The FAA had denied Bell’s petition for a similar exemption, which effectively kept the aircraft under Part 27 "normal" category based upon its average empty weight of 5,100 lbs, instead of the desired Part 29 "transport" category, which would have allowed the 429 to fly a greater range of missions.
One document from Kimberly Smith, manager of the FAA’s rotorcraft directorate, states: "Currently, rotorcraft that exceed [a maximum of] 7,000 lbs are expected to meet a higher level of safety prescribed by Part 29, transport category rotorcraft. To allow a rotorcraft to be certified at a higher weight than allowed by the regulations undermines the very philosophy that has served the United States aviation community since the beginning."
In an acquired e-mail message, Transport Canada’s director of regulatory authority noted: "EASA expressed disappointment that we had not given them a heads up about this exemption and about our intention to consider it."

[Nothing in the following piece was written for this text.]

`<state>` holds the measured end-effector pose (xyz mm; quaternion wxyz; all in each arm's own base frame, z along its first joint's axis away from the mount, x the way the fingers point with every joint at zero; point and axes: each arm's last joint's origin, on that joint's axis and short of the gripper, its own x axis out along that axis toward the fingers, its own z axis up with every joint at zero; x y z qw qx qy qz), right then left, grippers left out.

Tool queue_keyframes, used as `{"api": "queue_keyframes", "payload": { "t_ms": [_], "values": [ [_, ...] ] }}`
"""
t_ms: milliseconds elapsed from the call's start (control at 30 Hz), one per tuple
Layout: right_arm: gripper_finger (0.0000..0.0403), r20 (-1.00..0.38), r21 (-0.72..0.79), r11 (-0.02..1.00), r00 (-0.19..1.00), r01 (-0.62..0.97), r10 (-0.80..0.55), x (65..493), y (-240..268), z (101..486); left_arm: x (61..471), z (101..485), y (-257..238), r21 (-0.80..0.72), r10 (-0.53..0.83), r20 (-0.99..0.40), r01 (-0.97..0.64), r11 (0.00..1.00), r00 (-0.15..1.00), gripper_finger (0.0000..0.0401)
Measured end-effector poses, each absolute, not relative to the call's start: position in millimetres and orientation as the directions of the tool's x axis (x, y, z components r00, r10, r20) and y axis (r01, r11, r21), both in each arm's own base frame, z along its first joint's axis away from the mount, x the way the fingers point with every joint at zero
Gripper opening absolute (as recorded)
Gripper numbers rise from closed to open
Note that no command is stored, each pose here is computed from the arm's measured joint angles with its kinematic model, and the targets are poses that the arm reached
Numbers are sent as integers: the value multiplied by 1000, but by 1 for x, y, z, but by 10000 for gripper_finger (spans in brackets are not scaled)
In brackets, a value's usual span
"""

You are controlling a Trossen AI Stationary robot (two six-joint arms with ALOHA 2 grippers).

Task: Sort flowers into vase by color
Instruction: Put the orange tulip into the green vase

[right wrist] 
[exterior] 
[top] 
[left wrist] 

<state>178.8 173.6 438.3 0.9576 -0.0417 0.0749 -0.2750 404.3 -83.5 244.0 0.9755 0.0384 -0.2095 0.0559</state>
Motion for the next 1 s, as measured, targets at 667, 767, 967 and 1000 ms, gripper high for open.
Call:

One of Transport Canada’s justifications for allowing the 429 exemption is that Bell offers a package that includes many of the technologies required for transport category aircraft, such as radar altimeter, helicopter terrain awareness and warning system (H-TAWS), cockpit voice recorder and flight data recorder. Several other governments joined Canada in granting an equivalent exemption.
Smith expressed a willingness to revisit the regulation, saying, "Any change to the current philosophy of rotorcraft airworthiness needs to be done in a public forum."